2. Demos that accidentally pushed a double onto a token. The room isn't built to require it, it just happened by accident. Hopefully this will be limited in number, and be a small percentage of demos for any room they affect. If a large number of the topmost demos for a room are affected, we can look to see if the room can be tweaked a bit to preserve the demos without changing the solution of the room.
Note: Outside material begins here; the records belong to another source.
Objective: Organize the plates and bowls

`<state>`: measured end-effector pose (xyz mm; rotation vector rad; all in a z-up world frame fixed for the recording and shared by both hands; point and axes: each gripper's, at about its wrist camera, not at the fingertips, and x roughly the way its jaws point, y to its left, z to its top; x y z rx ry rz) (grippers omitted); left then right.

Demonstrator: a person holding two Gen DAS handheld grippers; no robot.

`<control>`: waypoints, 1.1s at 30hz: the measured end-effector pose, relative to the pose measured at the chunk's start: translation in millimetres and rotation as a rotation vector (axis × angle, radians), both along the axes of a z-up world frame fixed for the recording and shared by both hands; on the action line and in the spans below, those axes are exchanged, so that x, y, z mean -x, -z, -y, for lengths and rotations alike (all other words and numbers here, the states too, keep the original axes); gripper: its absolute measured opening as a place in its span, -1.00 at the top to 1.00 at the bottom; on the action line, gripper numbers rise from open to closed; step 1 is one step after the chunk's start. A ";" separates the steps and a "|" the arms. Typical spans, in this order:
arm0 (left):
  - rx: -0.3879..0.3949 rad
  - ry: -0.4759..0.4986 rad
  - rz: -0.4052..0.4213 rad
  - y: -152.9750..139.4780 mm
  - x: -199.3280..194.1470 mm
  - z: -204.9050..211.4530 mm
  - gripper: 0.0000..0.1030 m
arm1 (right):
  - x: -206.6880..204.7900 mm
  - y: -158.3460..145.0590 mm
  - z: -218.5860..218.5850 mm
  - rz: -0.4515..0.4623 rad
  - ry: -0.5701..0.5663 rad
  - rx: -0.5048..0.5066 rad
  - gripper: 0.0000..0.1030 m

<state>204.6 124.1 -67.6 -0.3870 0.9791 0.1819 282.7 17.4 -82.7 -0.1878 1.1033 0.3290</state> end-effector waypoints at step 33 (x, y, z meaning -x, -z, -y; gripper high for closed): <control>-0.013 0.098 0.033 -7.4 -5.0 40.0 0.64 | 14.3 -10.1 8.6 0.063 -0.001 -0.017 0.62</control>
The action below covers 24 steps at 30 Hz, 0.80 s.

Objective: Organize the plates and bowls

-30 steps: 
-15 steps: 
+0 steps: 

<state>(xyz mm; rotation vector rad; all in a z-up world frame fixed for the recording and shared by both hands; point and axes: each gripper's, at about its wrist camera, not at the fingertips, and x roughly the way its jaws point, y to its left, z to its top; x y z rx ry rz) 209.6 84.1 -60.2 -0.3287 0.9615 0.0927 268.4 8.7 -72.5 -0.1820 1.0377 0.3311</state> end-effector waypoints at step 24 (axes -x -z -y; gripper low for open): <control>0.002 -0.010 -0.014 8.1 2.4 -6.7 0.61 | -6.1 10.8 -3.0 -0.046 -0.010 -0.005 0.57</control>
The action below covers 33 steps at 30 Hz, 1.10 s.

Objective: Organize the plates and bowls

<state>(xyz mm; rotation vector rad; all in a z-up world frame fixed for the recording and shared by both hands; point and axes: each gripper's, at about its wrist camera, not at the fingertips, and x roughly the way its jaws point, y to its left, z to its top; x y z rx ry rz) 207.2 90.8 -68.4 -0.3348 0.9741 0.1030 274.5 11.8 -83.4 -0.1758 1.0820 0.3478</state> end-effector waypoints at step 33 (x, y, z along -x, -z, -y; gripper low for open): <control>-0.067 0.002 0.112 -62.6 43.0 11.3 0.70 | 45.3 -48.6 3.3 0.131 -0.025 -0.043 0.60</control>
There is a third type of break that we can't detect via demos: ones that introduce unintended solutions. This means that the change has granted the player a new tool that would not have previously allowed the room to have been completed, and as a result, no demo features it. In this case, the tool is only that when pushed, a Mimic will still activate a token. Since Mimics already activate tokens through normal movement, I am *not* expecting many of these at all, since it would require a setup where a Mimic activating a Token would allow an easy completion of a room, but the Mimic can only be Pushed into that tile and cannot get there normally. There are definitely theoretical setups that could cause this (Staff-wielding Entity guards Token tile; Player can't make correct diagonal movement to naturally reach token), but I don't think the majority of these would happen by accident, so they should be rare and/or notable.
This is the sort of thing we should be willing to update if and when they're pointed out though, since it'd be a US introduced by a patch rather than a mistake on the architect's part.